2. Data Exploration and Feature Engineering:
Explored the dataset to understand its variables and created additional
features to enhance the predictive power of the model.
3. Two different models:
-
Random Forest Classifier
-
XGBoost Classifier
Hypotheses Tested
1. Weekday vs. Weekend Crimes:
It was hypothesized that crimes are more likely to occur on weekdays than
weekends. The analysis confirmed this, showing that weekday crimes are more
frequent by approximately 4%.

Average Daily Crime Incidents

Crime Incident Counts by Day

Pattern Analysis by Crime Category
2. Crimes by Time of Day:
It was hypothesized that crimes are more likely to occur during late
night/early morning hours.
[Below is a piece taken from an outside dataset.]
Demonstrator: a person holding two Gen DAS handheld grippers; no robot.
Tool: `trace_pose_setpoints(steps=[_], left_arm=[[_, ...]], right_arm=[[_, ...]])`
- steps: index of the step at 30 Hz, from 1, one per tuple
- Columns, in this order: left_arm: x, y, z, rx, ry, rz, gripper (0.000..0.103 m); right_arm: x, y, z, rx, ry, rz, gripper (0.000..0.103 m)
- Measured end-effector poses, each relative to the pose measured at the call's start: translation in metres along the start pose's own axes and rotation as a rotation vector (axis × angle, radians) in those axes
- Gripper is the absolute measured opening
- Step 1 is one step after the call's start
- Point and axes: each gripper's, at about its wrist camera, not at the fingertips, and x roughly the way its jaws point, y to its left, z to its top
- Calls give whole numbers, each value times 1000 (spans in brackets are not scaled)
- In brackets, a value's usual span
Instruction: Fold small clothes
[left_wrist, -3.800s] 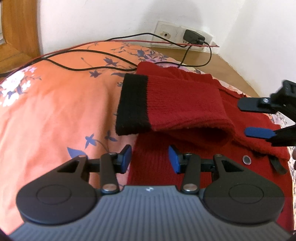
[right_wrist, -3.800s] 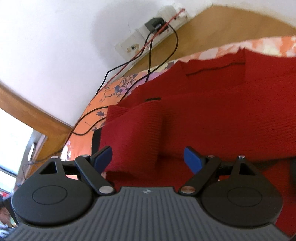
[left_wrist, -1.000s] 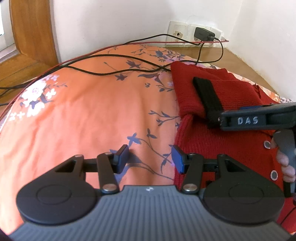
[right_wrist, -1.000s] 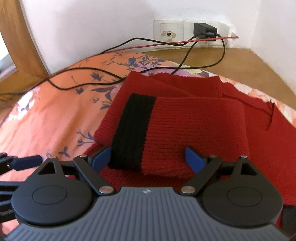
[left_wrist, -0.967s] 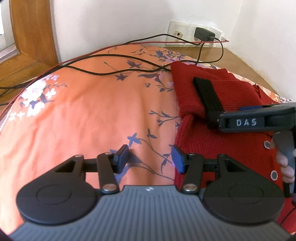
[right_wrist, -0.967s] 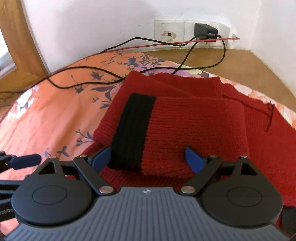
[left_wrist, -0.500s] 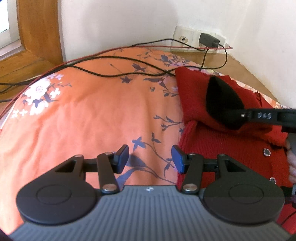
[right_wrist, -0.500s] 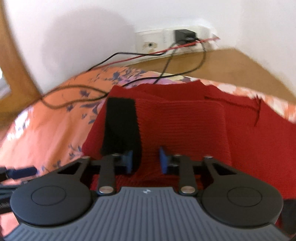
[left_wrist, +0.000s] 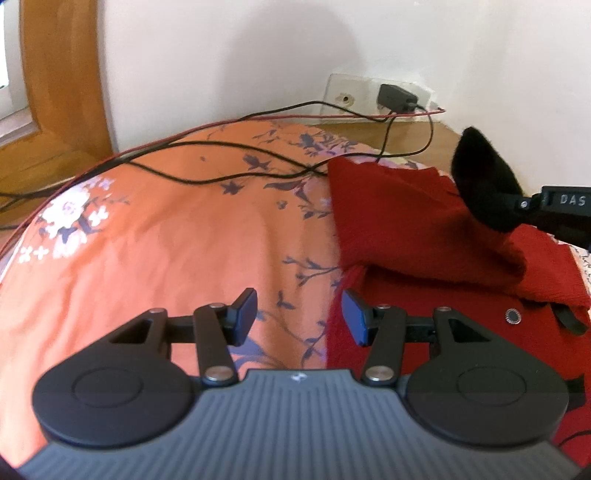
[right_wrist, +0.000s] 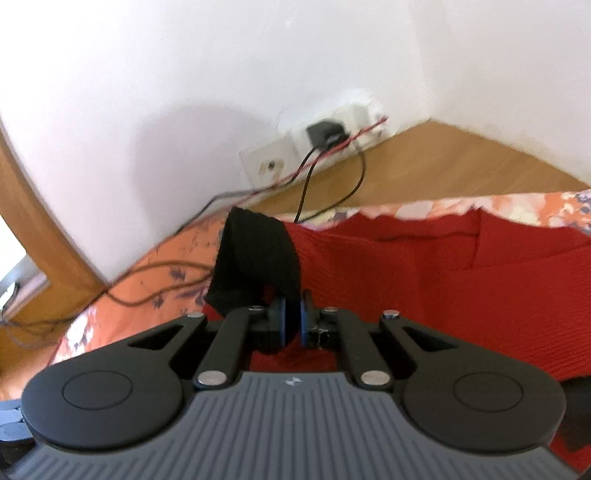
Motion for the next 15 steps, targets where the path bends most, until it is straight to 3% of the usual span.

Contrary to this hypothesis, the data showed that
crimes peak during the evening (18:00–22:00) and around noon (12:00).

Crimes by Hour of the Day
3. Proximity to Crime Hotspots:
This hypothesis suggested that crimes of similar types are more likely to
occur near each other, forming crime hotspots. The analysis confirmed that
certain types of crimes are concentrated in specific districts, validating the
hypothesis.

Crime Distribution by Police District
Model Building
1. Random Forest Classifier:
This ensemble learning method constructs multiple decision trees and
outputs the mode of the classes. It is robust and can handle large datasets.
Achieved an accuracy of 26.35% on the test set.
2. XGBoost Classifier:
Known for its efficiency and high performance, XGBoost is a scalable
implementation of gradient boosting. It slightly outperformed the Random
Forest model in terms of accuracy.
Improved the accuracy to 27.40%.